Monday, April 25, 2011

A cheap Casio, the hallmark of Al Qaeda

Kuwait's Ali Abdallah Saleh, Ali Ismael Bakush Libyan, Tunisian Mabrouk Bin Abel, Algerian Ghalaab Bashir ... These men and fifty more have two things in common: all have been through the prison at Guantanamo and all had at the time of arrest a Casio watch which made them suspicious. The most common was the model F91W, but was also frequent another version of this watch cheap, basic and easy to find anywhere in the world, the A159W.

"It is the mark of al Qaeda, which uses the clock to make bombs," according to the testimony of several inmates gathered in the secret files of the Department of Defense. "The possession of F91W and silver version A159W corroborates reports that identify you as an explosives expert," the secret military tab Bakush Ali Ismael.
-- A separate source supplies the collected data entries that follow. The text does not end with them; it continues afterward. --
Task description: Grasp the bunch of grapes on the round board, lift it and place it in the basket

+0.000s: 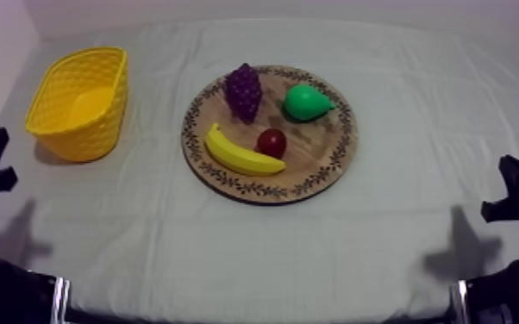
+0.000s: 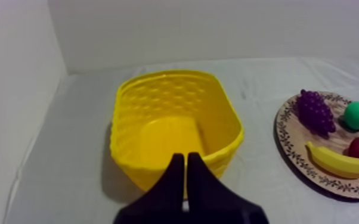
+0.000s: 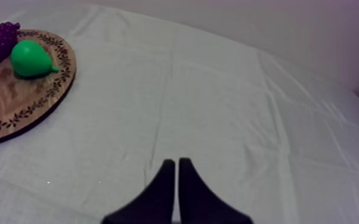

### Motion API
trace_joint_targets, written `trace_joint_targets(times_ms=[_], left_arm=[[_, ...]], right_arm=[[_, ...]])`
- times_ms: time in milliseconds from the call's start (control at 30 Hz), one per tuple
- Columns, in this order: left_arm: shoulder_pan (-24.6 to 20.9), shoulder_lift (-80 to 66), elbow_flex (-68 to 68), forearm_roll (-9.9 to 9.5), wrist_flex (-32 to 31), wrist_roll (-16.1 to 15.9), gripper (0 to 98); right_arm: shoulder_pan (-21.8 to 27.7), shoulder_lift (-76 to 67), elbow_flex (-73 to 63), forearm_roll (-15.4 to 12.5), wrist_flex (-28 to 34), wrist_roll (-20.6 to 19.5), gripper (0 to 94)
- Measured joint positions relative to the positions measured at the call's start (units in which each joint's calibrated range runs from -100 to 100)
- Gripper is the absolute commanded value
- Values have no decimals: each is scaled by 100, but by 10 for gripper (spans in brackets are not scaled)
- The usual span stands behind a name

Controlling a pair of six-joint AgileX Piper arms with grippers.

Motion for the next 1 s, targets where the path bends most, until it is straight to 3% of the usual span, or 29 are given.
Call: trace_joint_targets(times_ms=[167, 500, 767, 1000], left_arm=[[228, 1174, -1434, -131, 689, 30, 0], [922, 3454, -3957, -153, 2048, 40, 0], [1551, 4817, -4630, -92, 1925, 95, 0], [1802, 5752, -4970, 90, 1831, 10, 0]], right_arm=[[0, 0, 0, 0, 0, 0, 5], [0, 0, 0, 0, 0, 0, 5], [0, 0, 0, 0, 0, 0, 5], [0, 0, 0, 0, 0, 0, 5]])
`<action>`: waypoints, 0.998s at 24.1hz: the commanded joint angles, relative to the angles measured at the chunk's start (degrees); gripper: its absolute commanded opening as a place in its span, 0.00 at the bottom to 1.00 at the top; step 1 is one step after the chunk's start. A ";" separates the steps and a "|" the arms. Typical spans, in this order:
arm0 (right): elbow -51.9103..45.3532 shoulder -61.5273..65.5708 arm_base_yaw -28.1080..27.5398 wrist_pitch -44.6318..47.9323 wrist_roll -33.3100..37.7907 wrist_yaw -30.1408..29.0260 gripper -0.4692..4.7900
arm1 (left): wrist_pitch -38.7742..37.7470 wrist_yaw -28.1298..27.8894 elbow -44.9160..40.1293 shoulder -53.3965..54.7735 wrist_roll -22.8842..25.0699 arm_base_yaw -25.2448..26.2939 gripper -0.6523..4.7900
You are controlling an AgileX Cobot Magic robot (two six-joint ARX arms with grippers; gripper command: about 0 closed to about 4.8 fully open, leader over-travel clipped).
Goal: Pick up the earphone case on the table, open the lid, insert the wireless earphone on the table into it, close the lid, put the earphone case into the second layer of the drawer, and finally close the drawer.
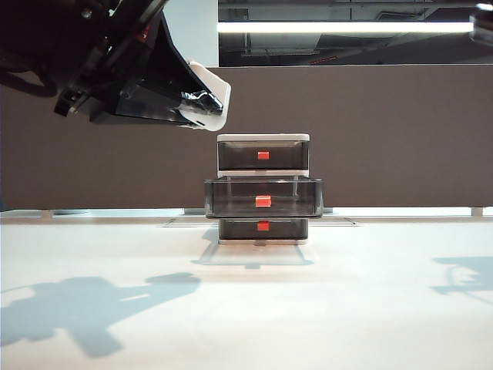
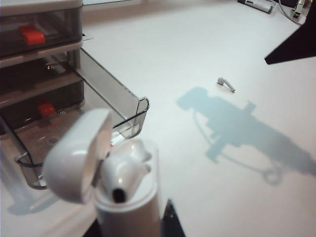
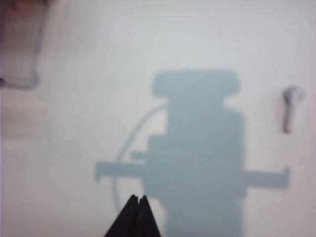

The Americans say that members of Al Qaeda gave the watches to students in training courses were held in Afghanistan for bombs. They add that about one in three detainees who were captured with the Casio had some relationship with explosives, either by having made the bombs, for having attended training courses or simply for having a relationship with someone "identified as an explosives expert.

" Thus, the mere possession of an object often used by terrorist detainees became terrorists. He also wore a Casio Ali Abdallah Saleh. This time it was a black A159W. "This model has been used in bombings linked to al Qaeda and radical Islamic groups," the statement in October 2004, Ali Saleh described as a Mujahid "confessed." Although the military authority should transfer the prisoner to another country where he remains detained, the Kuwaiti criminal left the direction of their country in 2005.

He died in Iraq three years later to blow themselves up in a suicide bombing.